**What the task requires:** The entries below contain a line with "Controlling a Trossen" and a line with "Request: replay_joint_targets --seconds". Retype exactly everything from the first down to the second, both included, and nothing else.

= = =

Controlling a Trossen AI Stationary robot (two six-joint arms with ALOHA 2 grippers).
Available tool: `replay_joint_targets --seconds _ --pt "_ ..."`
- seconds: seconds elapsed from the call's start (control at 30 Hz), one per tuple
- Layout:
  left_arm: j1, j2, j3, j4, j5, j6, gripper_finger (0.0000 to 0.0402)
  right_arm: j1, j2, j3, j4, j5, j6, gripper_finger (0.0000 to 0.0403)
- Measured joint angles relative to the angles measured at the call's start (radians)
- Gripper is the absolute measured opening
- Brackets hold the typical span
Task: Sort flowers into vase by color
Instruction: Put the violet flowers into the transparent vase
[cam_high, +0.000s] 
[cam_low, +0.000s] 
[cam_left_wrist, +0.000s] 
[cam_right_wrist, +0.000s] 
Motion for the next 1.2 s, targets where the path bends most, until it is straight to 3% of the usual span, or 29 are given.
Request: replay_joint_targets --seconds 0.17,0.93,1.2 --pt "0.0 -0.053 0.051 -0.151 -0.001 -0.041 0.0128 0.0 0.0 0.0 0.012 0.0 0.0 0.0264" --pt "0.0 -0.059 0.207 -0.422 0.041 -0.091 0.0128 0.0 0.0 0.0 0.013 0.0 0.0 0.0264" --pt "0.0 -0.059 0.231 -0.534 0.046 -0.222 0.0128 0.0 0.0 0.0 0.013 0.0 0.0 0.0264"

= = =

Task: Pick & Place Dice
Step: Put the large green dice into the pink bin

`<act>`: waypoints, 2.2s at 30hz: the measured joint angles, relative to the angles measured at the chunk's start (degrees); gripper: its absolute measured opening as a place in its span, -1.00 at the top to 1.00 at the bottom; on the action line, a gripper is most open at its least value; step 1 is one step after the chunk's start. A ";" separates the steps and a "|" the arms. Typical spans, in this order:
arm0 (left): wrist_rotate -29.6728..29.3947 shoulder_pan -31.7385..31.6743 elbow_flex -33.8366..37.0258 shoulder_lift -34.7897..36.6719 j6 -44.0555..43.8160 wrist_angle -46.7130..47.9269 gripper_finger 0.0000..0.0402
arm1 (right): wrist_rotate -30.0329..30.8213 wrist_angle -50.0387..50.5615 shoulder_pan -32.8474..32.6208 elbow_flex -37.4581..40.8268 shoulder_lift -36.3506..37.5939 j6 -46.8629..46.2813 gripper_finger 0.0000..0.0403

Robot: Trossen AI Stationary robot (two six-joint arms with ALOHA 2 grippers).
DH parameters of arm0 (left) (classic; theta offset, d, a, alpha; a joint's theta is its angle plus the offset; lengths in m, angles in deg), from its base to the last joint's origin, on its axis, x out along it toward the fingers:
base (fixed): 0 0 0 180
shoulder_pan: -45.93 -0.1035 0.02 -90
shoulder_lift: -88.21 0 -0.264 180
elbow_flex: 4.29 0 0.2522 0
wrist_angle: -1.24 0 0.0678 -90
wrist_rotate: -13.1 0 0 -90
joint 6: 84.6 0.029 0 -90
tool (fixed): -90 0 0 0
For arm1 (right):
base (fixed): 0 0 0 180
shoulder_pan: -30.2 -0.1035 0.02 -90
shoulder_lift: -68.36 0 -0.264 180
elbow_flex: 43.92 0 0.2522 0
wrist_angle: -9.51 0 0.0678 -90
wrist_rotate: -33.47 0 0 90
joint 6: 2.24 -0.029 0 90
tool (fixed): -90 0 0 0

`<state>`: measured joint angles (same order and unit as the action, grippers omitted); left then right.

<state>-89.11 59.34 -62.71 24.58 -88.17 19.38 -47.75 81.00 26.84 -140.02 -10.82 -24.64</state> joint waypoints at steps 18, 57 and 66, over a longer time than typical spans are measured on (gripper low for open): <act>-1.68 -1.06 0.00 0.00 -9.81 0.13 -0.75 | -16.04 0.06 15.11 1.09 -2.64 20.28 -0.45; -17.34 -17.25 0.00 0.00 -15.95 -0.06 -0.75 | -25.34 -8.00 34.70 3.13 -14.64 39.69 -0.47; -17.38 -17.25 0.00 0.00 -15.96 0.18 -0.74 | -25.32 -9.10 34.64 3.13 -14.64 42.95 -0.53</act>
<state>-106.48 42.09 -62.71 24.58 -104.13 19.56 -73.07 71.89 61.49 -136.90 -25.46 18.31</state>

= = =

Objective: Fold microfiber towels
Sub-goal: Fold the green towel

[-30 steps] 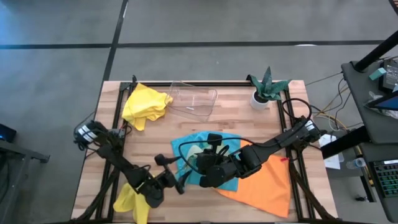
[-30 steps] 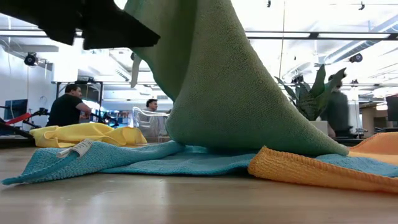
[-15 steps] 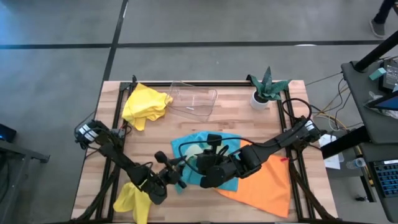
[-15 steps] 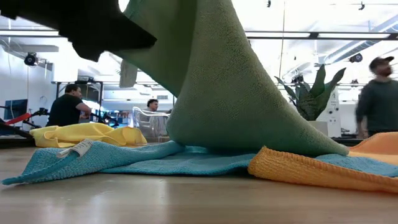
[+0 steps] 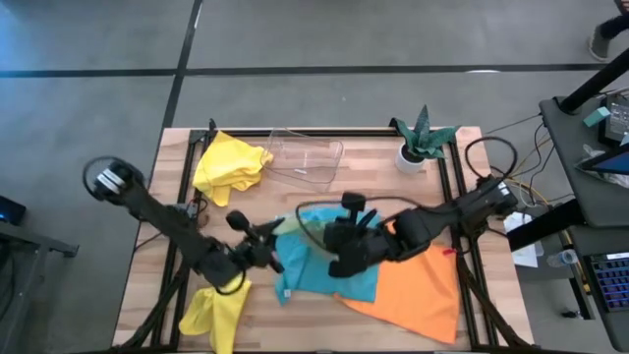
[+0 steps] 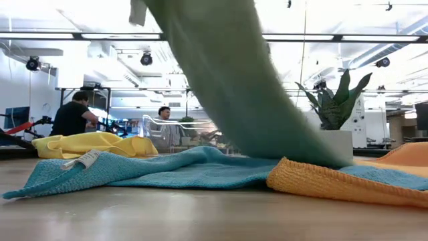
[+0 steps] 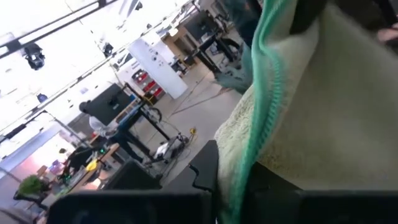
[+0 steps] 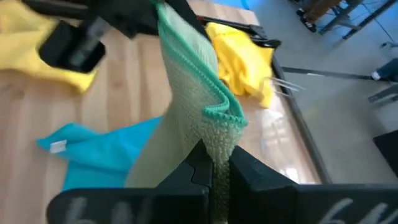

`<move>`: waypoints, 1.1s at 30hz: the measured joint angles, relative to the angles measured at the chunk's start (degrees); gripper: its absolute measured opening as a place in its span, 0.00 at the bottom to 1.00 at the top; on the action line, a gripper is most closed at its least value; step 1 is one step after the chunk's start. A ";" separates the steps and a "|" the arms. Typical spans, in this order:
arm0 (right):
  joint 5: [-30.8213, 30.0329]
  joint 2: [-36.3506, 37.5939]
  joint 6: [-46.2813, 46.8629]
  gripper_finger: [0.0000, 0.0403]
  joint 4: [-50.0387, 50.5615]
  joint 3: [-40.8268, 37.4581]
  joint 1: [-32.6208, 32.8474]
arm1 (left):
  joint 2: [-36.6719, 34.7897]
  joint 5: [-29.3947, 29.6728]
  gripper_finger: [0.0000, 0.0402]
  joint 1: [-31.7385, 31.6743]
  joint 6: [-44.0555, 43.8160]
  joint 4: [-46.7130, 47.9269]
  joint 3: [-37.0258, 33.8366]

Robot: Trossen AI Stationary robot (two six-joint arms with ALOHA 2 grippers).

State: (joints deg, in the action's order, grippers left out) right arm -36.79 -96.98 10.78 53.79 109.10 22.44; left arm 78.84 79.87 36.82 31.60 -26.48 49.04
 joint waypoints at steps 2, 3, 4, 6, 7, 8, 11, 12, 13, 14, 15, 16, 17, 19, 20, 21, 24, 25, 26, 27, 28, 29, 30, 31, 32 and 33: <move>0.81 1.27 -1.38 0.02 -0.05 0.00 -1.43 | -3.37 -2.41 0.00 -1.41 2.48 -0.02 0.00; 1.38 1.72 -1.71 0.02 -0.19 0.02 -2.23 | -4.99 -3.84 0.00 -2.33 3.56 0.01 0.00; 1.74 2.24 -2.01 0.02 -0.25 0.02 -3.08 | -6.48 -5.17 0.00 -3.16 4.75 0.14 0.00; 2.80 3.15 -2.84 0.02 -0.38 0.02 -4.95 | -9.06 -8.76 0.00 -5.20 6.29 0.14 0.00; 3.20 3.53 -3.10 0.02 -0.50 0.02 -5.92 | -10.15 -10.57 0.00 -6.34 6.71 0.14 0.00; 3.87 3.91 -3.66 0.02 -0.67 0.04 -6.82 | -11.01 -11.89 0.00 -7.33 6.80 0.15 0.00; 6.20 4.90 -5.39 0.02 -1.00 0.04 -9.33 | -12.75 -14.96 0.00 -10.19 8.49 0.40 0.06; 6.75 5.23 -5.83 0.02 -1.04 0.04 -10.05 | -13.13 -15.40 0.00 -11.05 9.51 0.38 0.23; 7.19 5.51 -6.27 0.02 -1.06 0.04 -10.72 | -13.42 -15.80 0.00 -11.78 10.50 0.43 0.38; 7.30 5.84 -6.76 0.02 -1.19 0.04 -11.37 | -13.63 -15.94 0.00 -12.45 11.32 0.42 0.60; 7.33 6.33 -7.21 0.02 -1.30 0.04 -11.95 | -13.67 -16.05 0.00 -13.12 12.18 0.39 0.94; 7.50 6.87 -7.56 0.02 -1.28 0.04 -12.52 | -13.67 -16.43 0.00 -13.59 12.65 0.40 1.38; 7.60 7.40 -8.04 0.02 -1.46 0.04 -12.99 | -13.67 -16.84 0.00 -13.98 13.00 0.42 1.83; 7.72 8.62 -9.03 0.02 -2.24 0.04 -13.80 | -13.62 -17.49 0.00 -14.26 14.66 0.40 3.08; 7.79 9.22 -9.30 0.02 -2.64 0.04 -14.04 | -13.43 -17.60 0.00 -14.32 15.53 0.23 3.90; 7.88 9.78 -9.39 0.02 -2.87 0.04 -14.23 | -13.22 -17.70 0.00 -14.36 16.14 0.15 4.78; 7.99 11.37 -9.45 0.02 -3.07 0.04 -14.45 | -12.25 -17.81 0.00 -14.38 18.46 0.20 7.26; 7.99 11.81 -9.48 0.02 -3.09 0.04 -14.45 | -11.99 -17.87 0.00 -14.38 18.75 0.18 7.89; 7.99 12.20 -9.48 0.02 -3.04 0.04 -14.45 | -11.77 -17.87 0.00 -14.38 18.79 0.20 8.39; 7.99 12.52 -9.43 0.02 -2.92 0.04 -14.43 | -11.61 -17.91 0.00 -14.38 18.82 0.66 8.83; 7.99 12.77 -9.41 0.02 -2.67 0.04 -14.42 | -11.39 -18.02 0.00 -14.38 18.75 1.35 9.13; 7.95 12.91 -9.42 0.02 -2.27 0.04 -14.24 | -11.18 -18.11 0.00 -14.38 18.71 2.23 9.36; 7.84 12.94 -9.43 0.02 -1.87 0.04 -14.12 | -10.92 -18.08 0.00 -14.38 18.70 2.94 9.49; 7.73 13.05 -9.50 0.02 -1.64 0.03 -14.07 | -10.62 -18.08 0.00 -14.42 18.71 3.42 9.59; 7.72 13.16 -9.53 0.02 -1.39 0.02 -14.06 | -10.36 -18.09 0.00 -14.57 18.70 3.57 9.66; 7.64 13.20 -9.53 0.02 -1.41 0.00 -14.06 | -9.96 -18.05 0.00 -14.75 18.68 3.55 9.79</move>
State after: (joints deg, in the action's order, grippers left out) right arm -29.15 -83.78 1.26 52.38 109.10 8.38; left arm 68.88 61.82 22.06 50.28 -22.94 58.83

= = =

**Result:**
Controlling a Trossen AI Stationary robot (two six-joint arms with ALOHA 2 grippers).
Available tool: `replay_joint_targets --seconds _ --pt "_ ..."`
- seconds: seconds elapsed from the call's start (control at 30 Hz), one per tuple
- Layout:
  left_arm: j1, j2, j3, j4, j5, j6, gripper_finger (0.0000 to 0.0402)
  right_arm: j1, j2, j3, j4, j5, j6, gripper_finger (0.0000 to 0.0403)
- Measured joint angles relative to the angles measured at the call's start (radians)
- Gripper is the absolute measured opening
- Brackets hold the typical span
Task: Sort flowers into vase by color
Instruction: Put the violet flowers into the transparent vase
[cam_high, +0.000s] 
[cam_low, +0.000s] 
[cam_left_wrist, +0.000s] 
[cam_right_wrist, +0.000s] 
Motion for the next 1.2 s, targets where the path bends most, until it is straight to 3% of the usual span, or 29 are given.
Request: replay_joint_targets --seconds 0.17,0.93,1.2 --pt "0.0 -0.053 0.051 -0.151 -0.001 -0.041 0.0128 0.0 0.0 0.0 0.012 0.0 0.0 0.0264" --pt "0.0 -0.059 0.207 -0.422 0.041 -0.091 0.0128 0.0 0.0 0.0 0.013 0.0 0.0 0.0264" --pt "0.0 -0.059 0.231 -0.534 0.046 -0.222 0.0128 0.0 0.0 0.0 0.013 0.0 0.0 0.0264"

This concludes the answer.